Today is about Easter.

I love holidays. That's not news.  However, I treasure Easter for a great many reasons. The food is always wonderful. My mom is a maverick in the kitchen; her cooking is always good and her baking even better. Dinner's good, dessert's great, every single day. 

The day always seems a little slower than most Sundays as well. There's the requisite Easter basket hunt before church, followed by a good breakfast and a hot, slow shower. Church passes and is followed by a nap and a big dinner with family.  We retire outside for a some conversation and, if my nieces and nephews are around, an Easter egg hunt. Finally, we watch an uplifting movie, a musical, or reruns of Music and the Spoken Word and then it's bedtime.

But foremost, Easter is a time of rebirth. I love this time of year anyway, watching the tulips and violets and lilacs bloom around my parents' garden.  Seeing the grass wake up and watching the trees' new leaves pop from tiny buds is the perfect backdrop to that ultimate rebirth, the resurrection of our Lord and Savior Jesus Christ.

So said the angel to Mary Magdalene and Mary of Cleopas, "He is not here: for he is risen, as he said. Come see the place where the Lord lay."  As Jesus promised, His terrible, yet vital Atonement was followed in just three days' time by the peace of His resurrection.

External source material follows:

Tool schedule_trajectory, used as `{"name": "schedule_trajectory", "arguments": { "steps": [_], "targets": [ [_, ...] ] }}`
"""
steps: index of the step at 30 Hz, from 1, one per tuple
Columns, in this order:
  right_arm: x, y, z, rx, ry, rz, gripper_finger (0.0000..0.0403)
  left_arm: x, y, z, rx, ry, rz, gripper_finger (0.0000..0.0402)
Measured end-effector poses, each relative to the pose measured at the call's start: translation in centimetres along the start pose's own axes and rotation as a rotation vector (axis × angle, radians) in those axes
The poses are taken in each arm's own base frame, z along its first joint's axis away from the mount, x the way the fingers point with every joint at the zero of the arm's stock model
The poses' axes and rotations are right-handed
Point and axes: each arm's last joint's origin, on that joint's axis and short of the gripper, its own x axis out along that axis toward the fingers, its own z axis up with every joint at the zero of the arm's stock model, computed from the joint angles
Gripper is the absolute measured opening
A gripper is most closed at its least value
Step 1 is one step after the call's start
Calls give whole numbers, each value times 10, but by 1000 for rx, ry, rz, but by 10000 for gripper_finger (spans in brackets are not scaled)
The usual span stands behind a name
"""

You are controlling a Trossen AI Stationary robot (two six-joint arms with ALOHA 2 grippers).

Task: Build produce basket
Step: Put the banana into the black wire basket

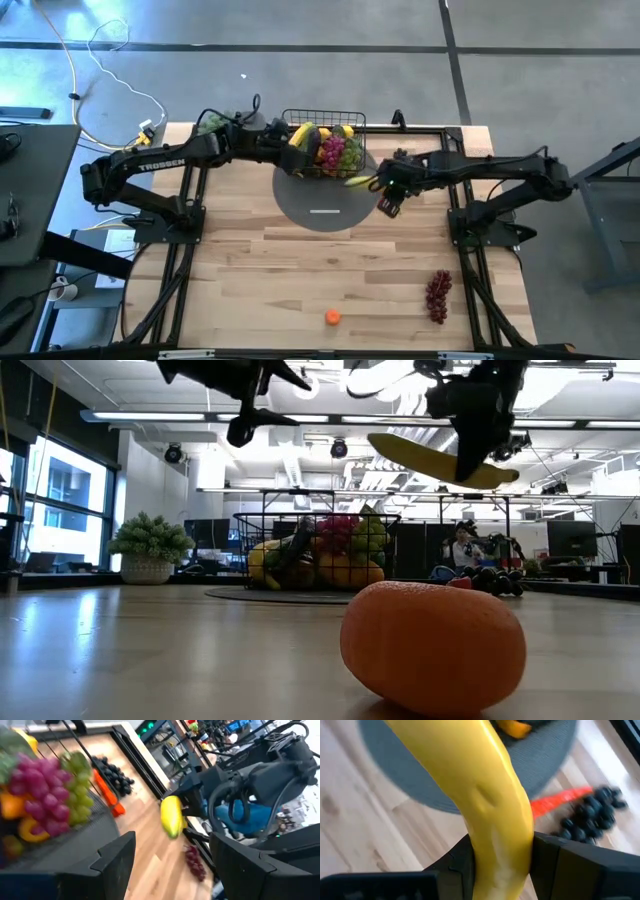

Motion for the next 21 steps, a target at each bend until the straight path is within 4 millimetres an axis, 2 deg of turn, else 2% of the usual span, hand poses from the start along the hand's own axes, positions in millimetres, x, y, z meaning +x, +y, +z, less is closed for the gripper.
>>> {"name": "schedule_trajectory", "arguments": {
  "steps": [9, 16, 21],
  "targets": [
    [5, 36, -2, -306, -58, 59, 112, 6, -17, -23, -87, 92, -22, 243],
    [0, 55, -1, -441, -176, 99, 111, 13, -27, -46, -172, 195, -5, 243],
    [-3, 65, 2, -506, -254, 132, 111, 27, -31, -65, -203, 269, 8, 243]
  ]
}}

Last year, I wrote in my journal about an experience I had performing in the choir during BYU-Idaho's production of Savior of the World. The characters Mary Magdalene and Mother Mary sing a song in Act II wherein they shout alleluias of praise and joy for the Savior's resurrection. Here are my favorite lyrics:

Angels brought the joyful tidings,
Fear not, Christ is risen this day.
Heaven came down to tend his body.
Why I grieved I cannot say.

Why do we grieve?  Why?  Mary Magdalene grieved following the Savior's death and then was perhaps sheepishly reminded that He promised to return three days hence. It's the same for us. We have been promised that as we enact that marvelous, enabling power of the Atonement in our lives, we will be returned a zillionfold everything we sacrifice in the name of discipleship.  That is a promise, a binding covenant the Lord makes with us when we enter at the gate.  And, for those with the faith enough to believe, the Lord has a great track record of keeping His promises.  And yet, we doubt. We wonder and fall and think that there's no way it could possibly be worth it. We grieve the loss of our spiritual well-being and yet do little to regain it.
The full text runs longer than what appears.